Vuela
Pepe Pereza
Afuera empieza a amanecer. Veo pasar a los primeros transeúntes. Gente que se dirige a sus respectivos trabajos. Personas normales que llevan un horario normal y hacen cosas normales. Ahí van, estresados desde el mismo instante que han puesto los pies en el suelo. Y es que, aquí, en el Norte, las cosas van más deprisa. Supongo que nos movemos más rápido para sacudirnos el frío de encima. Me enciendo un cigarro y echo el humo contra el cristal de la ventana. Pretendo difuminar la imagen que recibo de la calle, filtrarla en volutas grises para que parezca menos real. A estas horas tan tempranas la realidad nunca ha sido de mi agrado.

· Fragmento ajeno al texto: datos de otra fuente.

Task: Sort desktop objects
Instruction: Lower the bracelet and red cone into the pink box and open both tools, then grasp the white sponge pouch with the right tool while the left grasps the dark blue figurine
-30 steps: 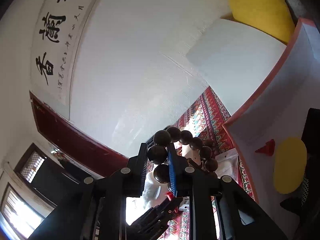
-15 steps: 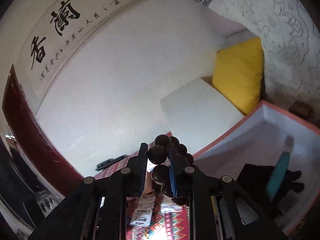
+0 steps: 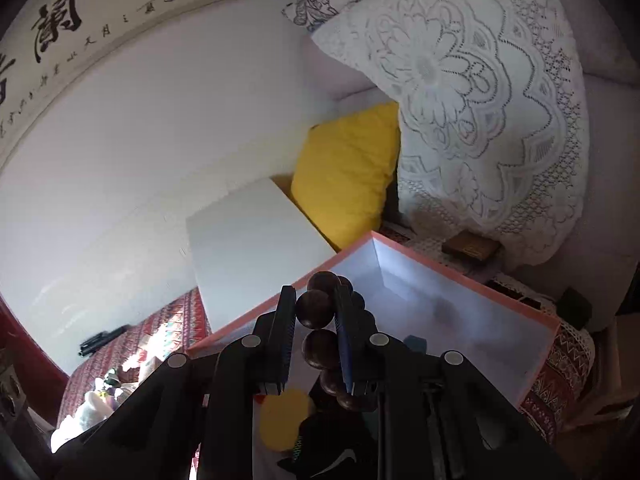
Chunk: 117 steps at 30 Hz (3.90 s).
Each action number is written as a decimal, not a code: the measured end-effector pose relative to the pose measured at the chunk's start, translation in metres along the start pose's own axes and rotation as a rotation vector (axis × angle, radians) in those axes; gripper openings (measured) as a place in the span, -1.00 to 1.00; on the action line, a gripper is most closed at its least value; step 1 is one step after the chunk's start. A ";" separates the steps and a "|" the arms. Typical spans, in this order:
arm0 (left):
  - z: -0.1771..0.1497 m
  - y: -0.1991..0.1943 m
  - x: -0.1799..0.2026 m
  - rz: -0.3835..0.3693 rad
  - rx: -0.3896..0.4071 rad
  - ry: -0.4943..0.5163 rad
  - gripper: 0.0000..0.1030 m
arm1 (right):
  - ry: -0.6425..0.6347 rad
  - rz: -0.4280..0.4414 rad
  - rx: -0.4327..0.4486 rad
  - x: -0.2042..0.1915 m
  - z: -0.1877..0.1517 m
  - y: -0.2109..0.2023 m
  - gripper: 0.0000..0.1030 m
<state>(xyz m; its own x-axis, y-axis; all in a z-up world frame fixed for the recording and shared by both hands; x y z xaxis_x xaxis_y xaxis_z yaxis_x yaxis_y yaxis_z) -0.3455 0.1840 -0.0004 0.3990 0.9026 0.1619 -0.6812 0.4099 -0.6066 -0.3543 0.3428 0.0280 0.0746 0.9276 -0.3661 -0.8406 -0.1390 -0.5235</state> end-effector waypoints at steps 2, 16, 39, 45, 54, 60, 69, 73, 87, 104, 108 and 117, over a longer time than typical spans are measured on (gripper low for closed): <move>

El tubo fluorescente de la cocina falla y no termina de encenderse. Parpadea y crea un efecto estroboscópico que me pone de los nervios. Me subo en una silla y toqueteo el cebador hasta que consigo que la luz permanezca estática. Solucionado el problema me queda la duda de para qué he venido a la cocina. No lo recuerdo, así que regreso al salón. A pesar de llevar toda la noche en vela, aún no tengo sueño. Decido hacer un último intento. Me siento frente al ordenador y apoyo los dedos sobre el teclado. Si al menos pudiera escribir unas pocas líneas. Con eso me conformaría. Acabo el cigarro que estoy fumando y me enciendo otro. Al cabo de unos minutos la pantalla sigue en blanco. Me rindo.
Ha empezado a llover. Veo los goterones precipitarse contra los cristales de la ventana. Es reconfortante estar acostado en la cama, bien calentito y sentirse libre de los envites climáticos. Pongo la radio y apuro el dial en busca de un programa que sea de mi gusto. Pero a estas horas los locutores están bastante alterados y la música que pinchan es demasiado movida. Prefiero el repiqueteo de la lluvia y el murmullo del tráfico. Poco a poco, voy entrando en un apacible duermevela. Justo cuando estoy a punto de quedarme dormido, una frase se cuela en mi cabeza. Es de las buenas. Serviría perfectamente para el principio de un relato. Debería apuntarla antes de que se me olvide. Encima de la mesilla tengo un bolígrafo y la libreta de notas. Las gafas las he olvidado junto al ordenador. De mala gana me incorporo y salgo de la cama. Con el albornoz puesto retorno al salón. Cuando el programa de inicio termina su ciclo, abro un archivo de texto y anoto la frase en él. Una vez escrita compruebo que no es tan buena como pensaba. La borro. Dudo entre seguir aquí o volver a la cama. Tengo frío, así que opto por lo segundo. Antes, me paro a leer, por enésima vez, el mensaje que ella me dejó en el Smartphone ayer. Viene a decir que lo nuestro está terminado y me pide que la deje volar. Tengo su foto a la vista encima de una de las estanterías. La cojo y la saco del marco. Por un momento me quedo observando su cara. Luego rompo el retrato y arrojo los pedazos por la ventana.
- Vuela alto.
Me duele la cabeza y siento una especie de vacío en el estómago que no es hambre, es otra cosa.
De vuelta en la cama. Hasta aquí llegan los ruidos propios del edificio. El ascensor subiendo y bajando, puertas que se abren y se cierran, voces, pasos… Oigo cómo el motor del mundo se pone en funcionamiento, crujiendo, rechinando… Mientras que yo, poco a poco, voy quedándome dormido.